Scan the entries and copy each line where the word "things" is present.

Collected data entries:
********

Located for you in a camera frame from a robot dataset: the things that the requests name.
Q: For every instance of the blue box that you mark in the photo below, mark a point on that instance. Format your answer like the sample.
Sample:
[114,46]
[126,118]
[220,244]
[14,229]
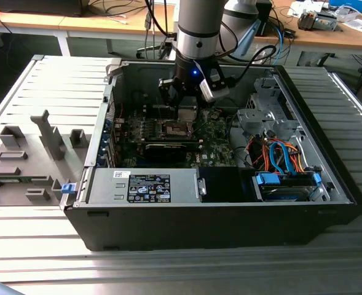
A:
[348,3]

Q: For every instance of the silver power supply unit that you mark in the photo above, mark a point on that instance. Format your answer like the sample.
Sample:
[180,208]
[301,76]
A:
[107,184]

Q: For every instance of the wooden desk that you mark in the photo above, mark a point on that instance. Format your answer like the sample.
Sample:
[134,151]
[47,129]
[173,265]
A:
[322,38]
[76,23]

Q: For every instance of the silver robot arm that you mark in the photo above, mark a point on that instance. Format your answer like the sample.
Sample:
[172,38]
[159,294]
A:
[199,18]

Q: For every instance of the office chair base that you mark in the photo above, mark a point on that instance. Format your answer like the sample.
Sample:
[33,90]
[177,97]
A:
[139,55]

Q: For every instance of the black graphics card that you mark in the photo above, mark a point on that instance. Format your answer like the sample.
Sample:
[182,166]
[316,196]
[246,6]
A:
[165,153]

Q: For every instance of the CPU with silver top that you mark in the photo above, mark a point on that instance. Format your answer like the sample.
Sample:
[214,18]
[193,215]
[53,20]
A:
[187,114]

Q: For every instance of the grey parts rack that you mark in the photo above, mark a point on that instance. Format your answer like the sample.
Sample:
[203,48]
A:
[30,175]

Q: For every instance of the black device case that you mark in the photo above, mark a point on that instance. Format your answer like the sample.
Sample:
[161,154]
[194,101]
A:
[39,6]

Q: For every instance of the green RAM stick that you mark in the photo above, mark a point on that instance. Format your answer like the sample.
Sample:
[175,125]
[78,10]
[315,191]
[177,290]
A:
[21,180]

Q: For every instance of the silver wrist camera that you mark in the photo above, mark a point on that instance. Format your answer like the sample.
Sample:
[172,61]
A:
[211,92]

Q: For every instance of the blue case latch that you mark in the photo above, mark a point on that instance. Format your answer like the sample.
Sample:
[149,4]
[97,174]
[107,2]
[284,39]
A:
[68,189]

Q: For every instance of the silver metal drive cage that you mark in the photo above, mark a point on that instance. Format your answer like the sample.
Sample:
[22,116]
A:
[260,118]

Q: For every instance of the black box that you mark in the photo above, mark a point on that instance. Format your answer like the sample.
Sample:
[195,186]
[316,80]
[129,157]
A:
[264,21]

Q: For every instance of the round coin cell battery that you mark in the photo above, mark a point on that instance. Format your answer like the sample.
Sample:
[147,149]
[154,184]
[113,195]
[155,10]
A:
[215,115]

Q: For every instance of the grey electronic device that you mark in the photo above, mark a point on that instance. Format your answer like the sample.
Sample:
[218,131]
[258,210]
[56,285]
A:
[317,21]

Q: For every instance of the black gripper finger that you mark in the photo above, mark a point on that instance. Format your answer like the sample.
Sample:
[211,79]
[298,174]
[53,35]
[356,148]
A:
[198,106]
[168,90]

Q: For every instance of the CPU socket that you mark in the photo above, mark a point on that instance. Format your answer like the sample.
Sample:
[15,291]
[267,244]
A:
[170,129]

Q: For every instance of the white paper sheet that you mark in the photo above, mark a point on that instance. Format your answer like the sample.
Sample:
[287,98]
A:
[297,9]

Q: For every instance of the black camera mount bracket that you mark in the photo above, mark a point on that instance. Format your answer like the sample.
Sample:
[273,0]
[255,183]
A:
[219,77]

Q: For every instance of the green motherboard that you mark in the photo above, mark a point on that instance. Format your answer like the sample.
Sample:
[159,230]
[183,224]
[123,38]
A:
[217,147]

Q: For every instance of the white paper sheets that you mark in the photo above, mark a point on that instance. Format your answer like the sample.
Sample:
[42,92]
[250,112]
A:
[359,26]

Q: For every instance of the hard disk in blue carrier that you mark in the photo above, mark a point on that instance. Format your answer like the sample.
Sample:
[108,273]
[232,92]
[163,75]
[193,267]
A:
[269,179]

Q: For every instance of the black PC case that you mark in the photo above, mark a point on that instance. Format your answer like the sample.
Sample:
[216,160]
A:
[199,227]

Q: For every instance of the pale blue teach pendant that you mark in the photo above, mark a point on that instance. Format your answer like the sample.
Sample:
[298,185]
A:
[245,40]

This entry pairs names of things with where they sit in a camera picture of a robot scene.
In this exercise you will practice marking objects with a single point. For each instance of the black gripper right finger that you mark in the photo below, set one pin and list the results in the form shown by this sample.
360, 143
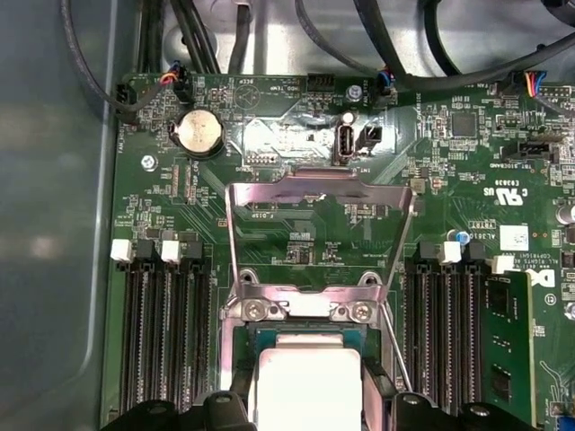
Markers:
418, 415

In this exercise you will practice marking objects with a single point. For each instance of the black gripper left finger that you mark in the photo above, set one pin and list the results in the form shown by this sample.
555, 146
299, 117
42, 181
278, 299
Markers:
220, 410

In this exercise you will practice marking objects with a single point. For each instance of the metal locking lever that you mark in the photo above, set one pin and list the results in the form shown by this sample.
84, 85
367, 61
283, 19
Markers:
400, 354

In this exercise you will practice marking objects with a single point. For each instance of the CPU with silver top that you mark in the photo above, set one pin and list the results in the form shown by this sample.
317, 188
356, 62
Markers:
310, 386

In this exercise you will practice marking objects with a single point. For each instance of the metal socket cover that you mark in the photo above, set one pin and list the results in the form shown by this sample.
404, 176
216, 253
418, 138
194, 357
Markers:
314, 185

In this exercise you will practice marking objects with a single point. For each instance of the CPU socket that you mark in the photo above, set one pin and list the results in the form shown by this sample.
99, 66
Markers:
233, 345

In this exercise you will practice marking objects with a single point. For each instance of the green RAM stick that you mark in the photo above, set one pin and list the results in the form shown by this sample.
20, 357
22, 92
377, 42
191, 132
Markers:
507, 323

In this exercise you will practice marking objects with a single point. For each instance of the green motherboard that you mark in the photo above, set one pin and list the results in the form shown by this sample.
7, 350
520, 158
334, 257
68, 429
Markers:
449, 179

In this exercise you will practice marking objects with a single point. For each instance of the black PC case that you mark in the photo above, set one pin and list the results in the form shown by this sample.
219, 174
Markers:
45, 224

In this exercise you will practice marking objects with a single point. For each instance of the silver coin battery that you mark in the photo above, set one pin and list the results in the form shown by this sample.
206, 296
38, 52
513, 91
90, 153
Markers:
199, 133

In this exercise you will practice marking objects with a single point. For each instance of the silver USB port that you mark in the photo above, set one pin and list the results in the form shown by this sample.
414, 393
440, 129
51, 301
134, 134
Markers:
345, 144

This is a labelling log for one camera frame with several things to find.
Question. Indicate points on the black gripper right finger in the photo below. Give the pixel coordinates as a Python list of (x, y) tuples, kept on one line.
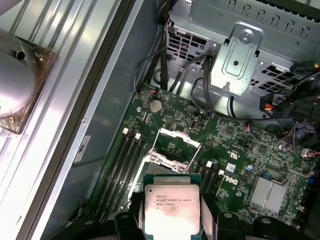
[(235, 227)]

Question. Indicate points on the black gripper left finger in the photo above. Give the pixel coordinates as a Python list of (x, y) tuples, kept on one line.
[(125, 227)]

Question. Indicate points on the silver green CPU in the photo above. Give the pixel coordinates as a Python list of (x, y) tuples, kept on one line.
[(170, 207)]

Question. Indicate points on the black RAM slot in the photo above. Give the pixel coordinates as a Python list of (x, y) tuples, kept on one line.
[(129, 175), (217, 182), (121, 175), (212, 181), (207, 181), (135, 180), (115, 175), (203, 181)]

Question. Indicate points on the CPU socket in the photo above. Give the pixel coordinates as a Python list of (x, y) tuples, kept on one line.
[(155, 170)]

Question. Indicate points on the silver finned heatsink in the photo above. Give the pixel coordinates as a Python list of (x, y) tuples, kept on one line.
[(268, 193)]

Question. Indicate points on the grey label sticker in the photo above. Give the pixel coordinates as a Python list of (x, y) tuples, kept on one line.
[(82, 150)]

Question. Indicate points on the green motherboard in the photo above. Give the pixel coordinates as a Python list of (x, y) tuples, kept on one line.
[(192, 117)]

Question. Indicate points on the round coin battery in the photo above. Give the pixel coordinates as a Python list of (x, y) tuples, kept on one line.
[(155, 105)]

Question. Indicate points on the black power connector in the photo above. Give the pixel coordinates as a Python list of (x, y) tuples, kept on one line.
[(265, 105)]

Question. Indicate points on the black grey PC case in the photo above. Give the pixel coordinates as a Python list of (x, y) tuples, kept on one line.
[(112, 82)]

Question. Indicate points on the silver metal drive cage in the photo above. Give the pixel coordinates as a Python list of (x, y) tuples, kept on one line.
[(275, 15)]

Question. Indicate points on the silver metal bracket plate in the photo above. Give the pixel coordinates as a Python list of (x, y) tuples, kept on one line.
[(237, 50)]

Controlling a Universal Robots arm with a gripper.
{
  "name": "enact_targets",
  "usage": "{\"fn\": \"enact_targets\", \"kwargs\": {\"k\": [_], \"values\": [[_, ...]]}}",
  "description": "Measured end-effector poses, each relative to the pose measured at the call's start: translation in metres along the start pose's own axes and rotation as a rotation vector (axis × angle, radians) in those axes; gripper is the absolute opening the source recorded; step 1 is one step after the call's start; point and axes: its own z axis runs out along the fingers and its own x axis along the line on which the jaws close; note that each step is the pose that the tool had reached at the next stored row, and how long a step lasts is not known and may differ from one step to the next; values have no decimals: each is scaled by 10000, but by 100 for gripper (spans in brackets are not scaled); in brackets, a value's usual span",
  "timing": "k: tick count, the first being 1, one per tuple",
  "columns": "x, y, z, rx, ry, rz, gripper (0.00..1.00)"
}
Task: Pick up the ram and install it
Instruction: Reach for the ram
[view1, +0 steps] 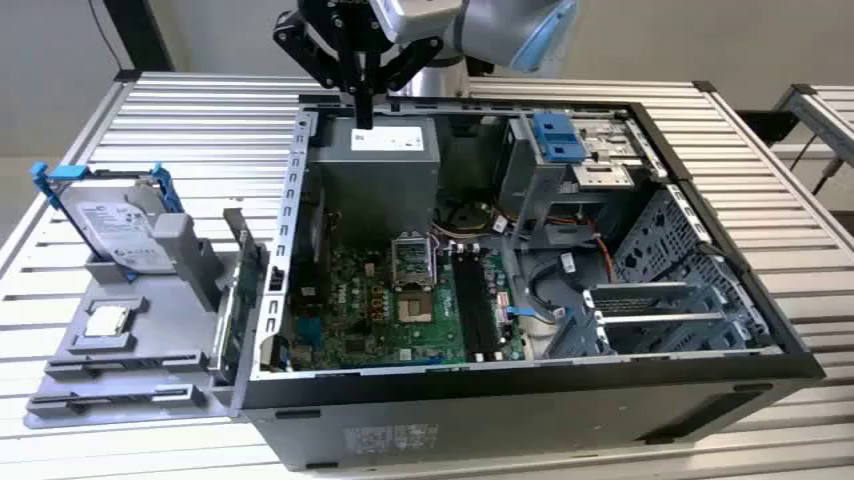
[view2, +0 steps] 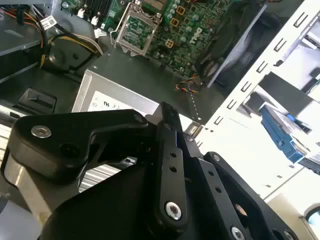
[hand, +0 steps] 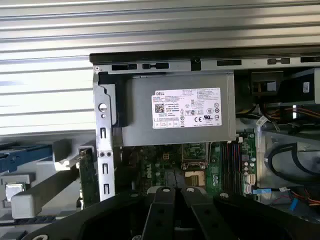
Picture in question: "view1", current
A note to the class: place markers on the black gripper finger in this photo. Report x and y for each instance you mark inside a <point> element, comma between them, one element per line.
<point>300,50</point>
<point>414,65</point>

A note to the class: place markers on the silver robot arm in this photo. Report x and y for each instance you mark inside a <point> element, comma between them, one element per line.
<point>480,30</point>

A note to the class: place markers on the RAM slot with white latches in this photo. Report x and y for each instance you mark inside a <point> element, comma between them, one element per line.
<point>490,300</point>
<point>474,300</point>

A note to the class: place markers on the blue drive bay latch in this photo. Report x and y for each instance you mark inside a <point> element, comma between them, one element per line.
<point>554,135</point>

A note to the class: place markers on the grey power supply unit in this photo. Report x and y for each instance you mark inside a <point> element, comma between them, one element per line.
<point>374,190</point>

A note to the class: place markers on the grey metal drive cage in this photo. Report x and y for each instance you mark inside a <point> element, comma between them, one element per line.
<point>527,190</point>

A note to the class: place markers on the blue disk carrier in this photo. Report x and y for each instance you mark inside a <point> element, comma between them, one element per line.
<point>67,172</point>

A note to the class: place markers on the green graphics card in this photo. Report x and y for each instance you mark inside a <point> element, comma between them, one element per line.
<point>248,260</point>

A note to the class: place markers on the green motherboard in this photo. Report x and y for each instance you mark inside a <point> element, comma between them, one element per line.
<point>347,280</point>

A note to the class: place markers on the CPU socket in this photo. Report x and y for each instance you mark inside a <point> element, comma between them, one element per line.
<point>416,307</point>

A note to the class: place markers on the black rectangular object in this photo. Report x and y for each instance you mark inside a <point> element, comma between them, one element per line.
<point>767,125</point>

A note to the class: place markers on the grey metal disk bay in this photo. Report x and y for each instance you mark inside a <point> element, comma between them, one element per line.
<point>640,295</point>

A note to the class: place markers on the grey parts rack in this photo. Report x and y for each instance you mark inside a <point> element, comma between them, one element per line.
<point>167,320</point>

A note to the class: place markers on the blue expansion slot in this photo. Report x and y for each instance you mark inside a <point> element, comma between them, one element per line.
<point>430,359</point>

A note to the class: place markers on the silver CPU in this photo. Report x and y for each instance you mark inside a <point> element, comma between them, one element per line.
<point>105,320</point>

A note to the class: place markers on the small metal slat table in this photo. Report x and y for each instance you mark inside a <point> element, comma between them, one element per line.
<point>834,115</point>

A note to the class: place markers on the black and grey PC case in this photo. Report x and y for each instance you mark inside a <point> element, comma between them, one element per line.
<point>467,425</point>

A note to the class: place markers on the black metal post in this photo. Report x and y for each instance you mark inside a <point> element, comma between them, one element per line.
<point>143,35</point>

********

_Solution_
Located for you in a camera frame from a robot dataset: the things that the requests name.
This entry pairs names of things with where they sit in a camera picture of a robot scene.
This is a labelling log for one camera frame with several things to find.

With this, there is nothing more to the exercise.